Depuis l’élaboration du plan stratégique de promotion de la santé, en passant par la formation des acteurs au niveau central et déconcentré, la cartographie des médias et des ONG œuvrant dans le domaine de la santé, jusqu’à la formation des professionnels de la presse et de la société civile en matière de communication pour le changement de comportement, le SNPS s’efforce, conformément à sa politique nationale, de mettre en place des mécanismes visant à changer les comportements au sein des familles et sur les lieux de travail. « En misant sur la prévention, nous économisons davantage en activités et en ressources financières », explique le Dr Mamadou Moustapha Sow, chef d’unité au SNPS.

Il déplore toutefois que, malgré les efforts déployés pour informer, éduquer et sensibiliser la population sur les bons comportements en matière de santé, « le Guinéen ne lit pas et, même à la radio ou à la télévision, il préfère suivre des informations politiques ou culturelles ».

Ainsi, il invite la population à « être à l’écoute des acteurs de la santé. Lorsqu’on est bien informé, sensibilisé et éduqué, cela contribue au maintien et à la préservation de la santé. Avec les bonnes informations, vous pouvez vous-même éviter des complications ou prévenir une maladie, par exemple. Pour ce faire, nous collaborons étroitement avec la presse, les points focaux communication et promotion de la santé et les acteurs de la société civile pour fournir à la population des informations relatives aux interventions menées par le Ministre de la santé et particulièrement à la prévention médicale », souligne-t-il.

2. Manque d’ouverture des professionnels de la santé envers la presse

En Guinée, les journalistes spécialisés en santé rencontrent de nombreuses difficultés lors de la collecte et du traitement d’informations liées à la santé.

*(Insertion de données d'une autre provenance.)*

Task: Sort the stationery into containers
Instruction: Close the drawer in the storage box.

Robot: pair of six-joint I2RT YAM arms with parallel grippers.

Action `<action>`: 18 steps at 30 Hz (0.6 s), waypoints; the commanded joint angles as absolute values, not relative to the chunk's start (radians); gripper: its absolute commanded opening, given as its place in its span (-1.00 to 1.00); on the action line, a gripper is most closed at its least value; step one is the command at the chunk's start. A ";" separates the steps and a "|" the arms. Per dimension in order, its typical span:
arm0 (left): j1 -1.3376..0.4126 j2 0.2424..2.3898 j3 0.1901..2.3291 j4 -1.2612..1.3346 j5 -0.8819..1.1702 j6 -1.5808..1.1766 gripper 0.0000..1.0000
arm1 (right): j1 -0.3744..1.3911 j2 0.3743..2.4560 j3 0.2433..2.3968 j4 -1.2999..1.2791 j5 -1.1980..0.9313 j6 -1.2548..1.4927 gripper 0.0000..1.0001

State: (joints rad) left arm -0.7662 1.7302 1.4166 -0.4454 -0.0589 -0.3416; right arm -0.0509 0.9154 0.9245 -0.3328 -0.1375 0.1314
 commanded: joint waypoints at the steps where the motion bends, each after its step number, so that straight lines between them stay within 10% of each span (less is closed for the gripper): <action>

Parmi ces obstacles :

Réticence de certains professionnels : De nombreux médecins, qu’ils soient spécialistes ou généralistes, refusent de répondre aux demandes d’interviews destinées à des articles ou émissions éducatives et de sensibilisation en santé.

Lenteur dans la collaboration entre journalistes et professionnels de santé : Souvent, les négociations pour obtenir un entretien prennent une à deux semaines avant d’aboutir.

À ce sujet, le Dr Sow Moustapha explique : « La santé reste un domaine très hiérarchisé ; certaines communications nécessitent des accords hiérarchiques à obtenir. Parfois, c’est par crainte pour leur position que certains refusent de communiquer. Cela peut également découler d’un manque de confiance en soi et de la peur d’être contredit. » Il encourage donc les professionnels de santé à être plus coopératifs et réceptifs aux demandes d’interviews des journalistes afin de mieux servir la population.

3. Manque d’implication et d’initiatives au sein de la presse

« Je ne nie pas l’importance de sa contribution dans la promotion de la santé et de la prévention médicale, mais la presse guinéenne doit redoubler d’efforts en créant davantage de contenus diversifiés en ce sens. Il est essentiel de consacrer plus de temps et d’espace de diffusion aux informations de santé dans leurs productions, à travers des émissions dans toutes les langues et la diffusion de spots publicitaires. »

Il est important de noter qu’en Guinée, il existe peu de structures médiatiques spécialisées en santé et que, dans les organes généralistes, la santé est souvent reléguée au second plan, derrière la politique, la culture et le sport.

Pour une prévention médicale efficace en Guinée, il est également nécessaire d’envisager :

L’élargissement des programmes d’éducation, d’information et de sensibilisation au sein des écoles à travers la santé scolaire, des universités, des lieux de travail et de loisirs.

Une subvention dédiée à la presse, en particulier celle spécialisée en santé, pour favoriser et faciliter l’information de masse.

La création d’organes médiatiques publics spécialisés en santé.

Une coordination multisectorielle pour la prise en compte de tous les déterminant de la santé.

 

En adoptant ces mesures, la Guinée pourra renforcer la promotion de la santé et améliorer enfin la prévention médicale au sein de sa population.